In addition to the emotional and financial ramifications of a divorce, there are important estate planning implications for clients contemplating divorce or separation. Along with selling, dividing, and re-titling assets comes the necessity to reevaluate your estate plan. “Why?” you might ask. Here are a few important reasons to sit down with an estate planning attorney during this critical time in your life:
When a New Yorker gets a divorce, all beneficiary dispositions they made to their former spouse, such as naming them as a beneficiary of life insurance or IRA, are automatically revoked by law under EPTL 5-1.4 unless, of course, the language in the governing instrument specifically states otherwise. Therefore, after a divorce decree has been issued, the bequest to the former spouse is revoked, and the next beneficiary listed would be entitled to the asset. However, if you fail to list successor beneficiaries, the asset would become a part of your “probate” estate and would require an estate administration or probate proceeding before it is passed to your loved ones. Why is that so bad? A couple of reasons:
First, probate and estate administration proceedings are time consuming and can get expensive. Naming beneficiaries makes the process faster and easier for your heirs. Second, if you have certain tax-deferred accounts such as IRAs and 401Ks, there are negative tax consequences if there are no beneficiaries listed on your accounts. As an important side point, if you have minor children, instead of listing them as beneficiaries, it is better to set up a minor’s trust, either in your will or a separate living trust, and name that minor’s trustee as the beneficiary. This will allow you to exert greater control over how and when your children receive their inheritance.

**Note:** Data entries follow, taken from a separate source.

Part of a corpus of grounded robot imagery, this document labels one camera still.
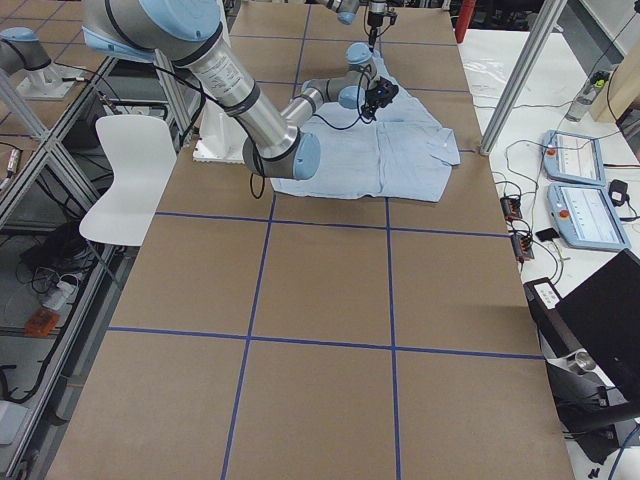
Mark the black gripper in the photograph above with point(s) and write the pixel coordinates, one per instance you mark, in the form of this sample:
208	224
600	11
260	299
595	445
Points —
373	98
374	18

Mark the light blue striped shirt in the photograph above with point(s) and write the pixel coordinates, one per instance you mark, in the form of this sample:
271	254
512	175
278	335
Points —
405	153

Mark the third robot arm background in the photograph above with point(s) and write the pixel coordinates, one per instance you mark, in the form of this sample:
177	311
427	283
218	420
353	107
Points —
21	50

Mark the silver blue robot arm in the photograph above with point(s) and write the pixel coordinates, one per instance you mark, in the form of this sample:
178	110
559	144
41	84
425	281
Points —
346	11
190	35

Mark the black orange terminal block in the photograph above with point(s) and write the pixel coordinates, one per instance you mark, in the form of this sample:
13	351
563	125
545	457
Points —
511	208
522	247

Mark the upper teach pendant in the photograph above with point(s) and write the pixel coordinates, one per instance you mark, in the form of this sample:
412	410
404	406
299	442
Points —
573	158

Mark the teach pendant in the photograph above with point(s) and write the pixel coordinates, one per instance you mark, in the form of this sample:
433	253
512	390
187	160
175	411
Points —
585	217
573	158

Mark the clear water bottle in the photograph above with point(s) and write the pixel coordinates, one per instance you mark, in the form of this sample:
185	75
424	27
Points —
587	94

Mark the white plastic chair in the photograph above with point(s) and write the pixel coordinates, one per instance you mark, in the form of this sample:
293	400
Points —
141	153

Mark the lower teach pendant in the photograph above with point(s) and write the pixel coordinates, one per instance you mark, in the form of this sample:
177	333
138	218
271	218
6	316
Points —
585	217

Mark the black power adapter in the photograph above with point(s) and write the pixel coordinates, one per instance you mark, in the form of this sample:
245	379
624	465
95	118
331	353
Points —
618	192

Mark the black laptop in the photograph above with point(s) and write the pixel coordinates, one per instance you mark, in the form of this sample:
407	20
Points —
603	315

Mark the white power strip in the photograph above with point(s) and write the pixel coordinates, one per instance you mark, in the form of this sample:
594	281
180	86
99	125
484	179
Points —
59	295

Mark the black monitor stand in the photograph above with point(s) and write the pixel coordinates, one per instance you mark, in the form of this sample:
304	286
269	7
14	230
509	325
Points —
597	416

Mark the orange box on floor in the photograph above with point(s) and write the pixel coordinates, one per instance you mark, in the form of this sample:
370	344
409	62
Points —
41	323

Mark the aluminium frame post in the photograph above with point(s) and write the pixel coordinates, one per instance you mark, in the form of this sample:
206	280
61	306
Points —
532	49

A divorce also revokes any rights your ex-spouse had to act as an executor under your last will or as an agent under your health care proxy or power of attorney. It is important to revisit these essential estate planning documents to make sure that you have someone else appointed to manage your affairs if you become sick or pass away.

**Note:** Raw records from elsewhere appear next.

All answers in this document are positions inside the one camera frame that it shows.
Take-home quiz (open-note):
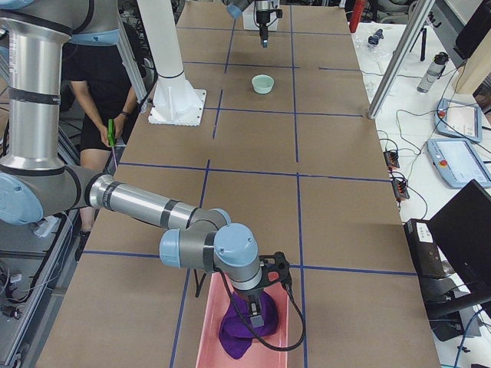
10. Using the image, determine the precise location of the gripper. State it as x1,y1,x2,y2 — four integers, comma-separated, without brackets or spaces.
234,283,268,327
255,10,270,48

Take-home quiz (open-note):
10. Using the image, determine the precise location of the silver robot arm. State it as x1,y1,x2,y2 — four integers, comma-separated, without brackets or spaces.
1,1,270,327
222,0,275,48

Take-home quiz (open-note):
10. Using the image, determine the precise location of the black box device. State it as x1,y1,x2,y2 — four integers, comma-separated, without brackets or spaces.
404,218,450,279

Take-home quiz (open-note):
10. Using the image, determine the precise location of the clear plastic bin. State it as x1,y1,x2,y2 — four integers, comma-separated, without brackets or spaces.
242,0,279,31

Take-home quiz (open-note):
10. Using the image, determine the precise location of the light green bowl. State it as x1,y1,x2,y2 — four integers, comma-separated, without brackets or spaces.
251,74,275,94

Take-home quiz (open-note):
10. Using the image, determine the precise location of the pink plastic tray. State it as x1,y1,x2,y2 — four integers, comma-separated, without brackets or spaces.
194,268,290,368

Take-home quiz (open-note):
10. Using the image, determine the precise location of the red cylinder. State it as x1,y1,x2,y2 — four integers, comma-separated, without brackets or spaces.
349,0,365,34

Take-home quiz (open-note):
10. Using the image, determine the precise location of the folded blue umbrella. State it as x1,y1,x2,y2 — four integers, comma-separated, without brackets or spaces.
367,28,384,47

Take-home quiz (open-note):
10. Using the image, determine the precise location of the seated person in black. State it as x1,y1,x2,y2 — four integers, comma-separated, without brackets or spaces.
61,34,140,261

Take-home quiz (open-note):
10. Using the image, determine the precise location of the clear water bottle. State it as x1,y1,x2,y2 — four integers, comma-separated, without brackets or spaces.
417,51,449,93

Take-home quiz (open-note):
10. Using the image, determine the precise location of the far teach pendant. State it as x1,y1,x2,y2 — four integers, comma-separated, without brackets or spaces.
434,98,483,143

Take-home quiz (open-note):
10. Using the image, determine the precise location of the teach pendant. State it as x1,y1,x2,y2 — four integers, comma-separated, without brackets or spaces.
434,98,483,143
427,138,490,189

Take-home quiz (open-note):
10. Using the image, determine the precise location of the black monitor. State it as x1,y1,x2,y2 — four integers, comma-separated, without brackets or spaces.
428,179,490,291

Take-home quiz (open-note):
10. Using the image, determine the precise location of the near teach pendant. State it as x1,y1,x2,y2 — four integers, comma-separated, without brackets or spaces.
427,138,490,189

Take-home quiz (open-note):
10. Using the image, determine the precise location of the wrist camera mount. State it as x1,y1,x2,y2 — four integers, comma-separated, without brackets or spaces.
259,251,292,288
271,8,283,19

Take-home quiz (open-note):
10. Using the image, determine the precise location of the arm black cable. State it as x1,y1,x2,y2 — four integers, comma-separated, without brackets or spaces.
193,268,306,351

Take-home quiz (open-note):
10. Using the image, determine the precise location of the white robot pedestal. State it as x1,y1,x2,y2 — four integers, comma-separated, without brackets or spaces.
137,0,206,127

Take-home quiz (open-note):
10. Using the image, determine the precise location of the aluminium frame post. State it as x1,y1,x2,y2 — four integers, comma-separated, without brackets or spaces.
367,0,435,120

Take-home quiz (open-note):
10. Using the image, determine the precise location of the green handled tool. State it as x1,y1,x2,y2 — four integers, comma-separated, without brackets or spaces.
107,119,117,148

While a divorce automatically revokes your ex-spouse’s designation as beneficiary or agent, it does not remove any of the ex-spouse’s family or friends as your agent or beneficiaries. Consequently, if your will appoints your ex-spouse’s sister to be the guardian of your children, or if you left any inheritance to any of your former spouse’s family or friends, a divorce does not revoke those selections. So unless you are in love with your ex-in-laws, a divorce is a good time to review your estate plan.
Tax laws change, families get bigger (and sometimes, unfortunately, smaller), and clients’ goals shift. Therefore, I advise clients to have their estate plans reviewed once every five years, or sooner, if there is they experience a significant change in financial or familial status. The process of getting divorced affects both aspects of a person’s life and provides a good opportunity to sit down with an estate planning attorney to make sure that your family and your assets are protected going forward.

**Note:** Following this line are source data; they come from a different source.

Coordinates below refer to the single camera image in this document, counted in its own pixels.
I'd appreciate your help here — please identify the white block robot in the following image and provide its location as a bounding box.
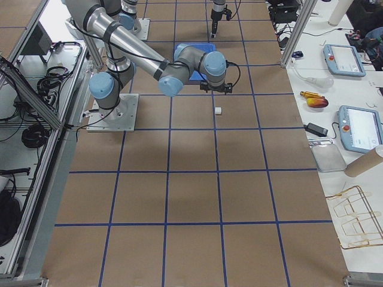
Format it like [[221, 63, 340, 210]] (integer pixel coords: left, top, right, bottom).
[[215, 107, 223, 115]]

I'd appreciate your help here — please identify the blue plastic tray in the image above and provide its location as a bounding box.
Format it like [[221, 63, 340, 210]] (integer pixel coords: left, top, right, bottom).
[[174, 42, 216, 83]]

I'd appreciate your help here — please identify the teach pendant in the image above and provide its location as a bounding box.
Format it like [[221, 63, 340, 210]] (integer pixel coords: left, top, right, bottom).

It is important to remember that the automatic revocation provisions of EPTL 5-1.4 only take effect upon the completion of the divorce proceeding; if you pass away before you are legally divorced, your spouse would be entitled to whatever your current estate plan gives them. In addition, even though the law provides for automatic revocation, some financial institutions may choose to pay out to the beneficiary they have on file despite the law. For these reasons, it is important to speak with a wills and trusts attorney if you are contemplating a divorce.